Abstract

Abstract Sedimentary structures provide critical information for the reconstruction of ancient environments of Earth and other planets. Fluvial dune cross sets, structures that record dune migration via the filling of leading troughs along ancient riverbeds, are particularly useful. Most quantitative methods for interpreting cross sets require thickness measurements, but the growth of planview imaging of sedimentary rocks on Earth and Mars has introduced a need for methods to interpret planview exposures of cross sets. Here, we measured 359 cross-set widths exposed along ancient channel belts of the Cretaceous Cedar Mountain Formation exposed in Utah, USA, and compared these widths to published thicknesses (n = 350). We found that the mean cross-set width was 1.29 m, 9.3 times the mean thickness. The normalized distributions of widths and thicknesses were statistically similar and thus contained similar paleoenvironmental information.
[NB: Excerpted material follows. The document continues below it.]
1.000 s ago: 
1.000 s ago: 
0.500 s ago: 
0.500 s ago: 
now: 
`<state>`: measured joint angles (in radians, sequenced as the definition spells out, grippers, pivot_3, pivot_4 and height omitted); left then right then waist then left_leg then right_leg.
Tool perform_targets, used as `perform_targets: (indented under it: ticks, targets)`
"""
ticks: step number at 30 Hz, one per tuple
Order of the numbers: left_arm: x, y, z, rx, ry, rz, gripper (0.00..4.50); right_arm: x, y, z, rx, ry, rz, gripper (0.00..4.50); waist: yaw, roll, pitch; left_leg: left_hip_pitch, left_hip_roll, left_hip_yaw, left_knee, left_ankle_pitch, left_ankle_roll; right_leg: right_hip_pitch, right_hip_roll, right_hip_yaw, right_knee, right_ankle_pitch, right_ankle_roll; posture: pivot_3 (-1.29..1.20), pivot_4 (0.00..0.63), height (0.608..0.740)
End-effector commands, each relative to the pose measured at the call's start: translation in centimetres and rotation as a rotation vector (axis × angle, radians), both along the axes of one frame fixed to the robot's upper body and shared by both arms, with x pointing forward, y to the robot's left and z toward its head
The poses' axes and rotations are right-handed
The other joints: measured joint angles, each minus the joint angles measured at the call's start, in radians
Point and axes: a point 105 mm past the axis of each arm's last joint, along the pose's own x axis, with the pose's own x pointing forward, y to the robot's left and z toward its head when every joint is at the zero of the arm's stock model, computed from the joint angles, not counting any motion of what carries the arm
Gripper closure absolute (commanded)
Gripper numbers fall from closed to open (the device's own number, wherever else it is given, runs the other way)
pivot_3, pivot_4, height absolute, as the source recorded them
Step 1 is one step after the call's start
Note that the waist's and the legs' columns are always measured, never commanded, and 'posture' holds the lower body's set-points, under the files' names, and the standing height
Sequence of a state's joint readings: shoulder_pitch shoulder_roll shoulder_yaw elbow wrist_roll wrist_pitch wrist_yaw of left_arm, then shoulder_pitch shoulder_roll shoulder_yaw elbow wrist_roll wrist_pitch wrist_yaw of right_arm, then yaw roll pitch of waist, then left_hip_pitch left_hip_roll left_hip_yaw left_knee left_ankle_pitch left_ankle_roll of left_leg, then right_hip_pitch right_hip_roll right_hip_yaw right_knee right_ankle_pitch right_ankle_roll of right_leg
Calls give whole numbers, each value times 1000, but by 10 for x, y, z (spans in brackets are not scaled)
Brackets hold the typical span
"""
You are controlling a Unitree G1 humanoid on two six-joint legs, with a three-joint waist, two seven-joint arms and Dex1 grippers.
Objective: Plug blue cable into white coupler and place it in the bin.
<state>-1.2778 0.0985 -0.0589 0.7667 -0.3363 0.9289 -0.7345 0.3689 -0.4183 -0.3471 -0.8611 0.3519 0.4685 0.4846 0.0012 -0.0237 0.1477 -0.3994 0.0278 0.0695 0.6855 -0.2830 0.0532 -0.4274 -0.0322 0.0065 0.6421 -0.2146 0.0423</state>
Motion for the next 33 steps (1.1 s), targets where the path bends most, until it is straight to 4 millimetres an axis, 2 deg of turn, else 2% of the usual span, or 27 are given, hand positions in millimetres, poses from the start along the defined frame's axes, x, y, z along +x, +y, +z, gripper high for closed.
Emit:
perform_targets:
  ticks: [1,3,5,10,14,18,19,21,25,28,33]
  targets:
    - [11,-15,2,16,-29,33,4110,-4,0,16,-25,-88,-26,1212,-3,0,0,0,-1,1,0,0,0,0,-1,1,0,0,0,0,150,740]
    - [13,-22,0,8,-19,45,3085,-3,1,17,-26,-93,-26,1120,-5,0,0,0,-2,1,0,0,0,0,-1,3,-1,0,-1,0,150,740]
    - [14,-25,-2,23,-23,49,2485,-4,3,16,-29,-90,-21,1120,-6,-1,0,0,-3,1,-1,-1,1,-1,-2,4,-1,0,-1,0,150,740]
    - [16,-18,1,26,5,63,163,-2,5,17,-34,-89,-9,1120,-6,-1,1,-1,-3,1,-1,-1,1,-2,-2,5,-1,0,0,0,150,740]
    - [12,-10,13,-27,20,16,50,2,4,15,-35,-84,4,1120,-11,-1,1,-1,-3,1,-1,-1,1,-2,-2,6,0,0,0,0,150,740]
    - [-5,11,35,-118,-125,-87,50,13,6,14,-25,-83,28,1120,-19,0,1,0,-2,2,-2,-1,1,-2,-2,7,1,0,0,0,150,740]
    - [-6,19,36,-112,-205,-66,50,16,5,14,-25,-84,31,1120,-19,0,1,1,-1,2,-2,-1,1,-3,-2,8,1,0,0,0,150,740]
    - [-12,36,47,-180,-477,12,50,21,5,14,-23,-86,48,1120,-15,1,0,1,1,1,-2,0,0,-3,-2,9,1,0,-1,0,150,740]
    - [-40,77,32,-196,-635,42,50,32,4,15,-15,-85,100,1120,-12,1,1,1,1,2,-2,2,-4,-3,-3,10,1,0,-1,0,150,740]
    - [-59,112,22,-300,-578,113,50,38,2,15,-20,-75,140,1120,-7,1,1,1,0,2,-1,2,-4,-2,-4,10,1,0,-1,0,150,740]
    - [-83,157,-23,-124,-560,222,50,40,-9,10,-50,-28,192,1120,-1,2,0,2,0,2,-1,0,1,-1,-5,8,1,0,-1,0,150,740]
Numerical experiments representing a series of trough cut-and-fill structures show that cross-set reworking is equally important in setting width as thickness and that the observed cross-set widths could be explained by a gamma-distributed range of trough widths with a mean of 2.96 ± 0.25 m, ~2.3 times cross-set width. Given the similarity of dune-field geometries across depositional settings and planetary boundary conditions, we suggest this cross-set width-to-thickness relationship could be useful for interpreting other cross sets exposed in planview.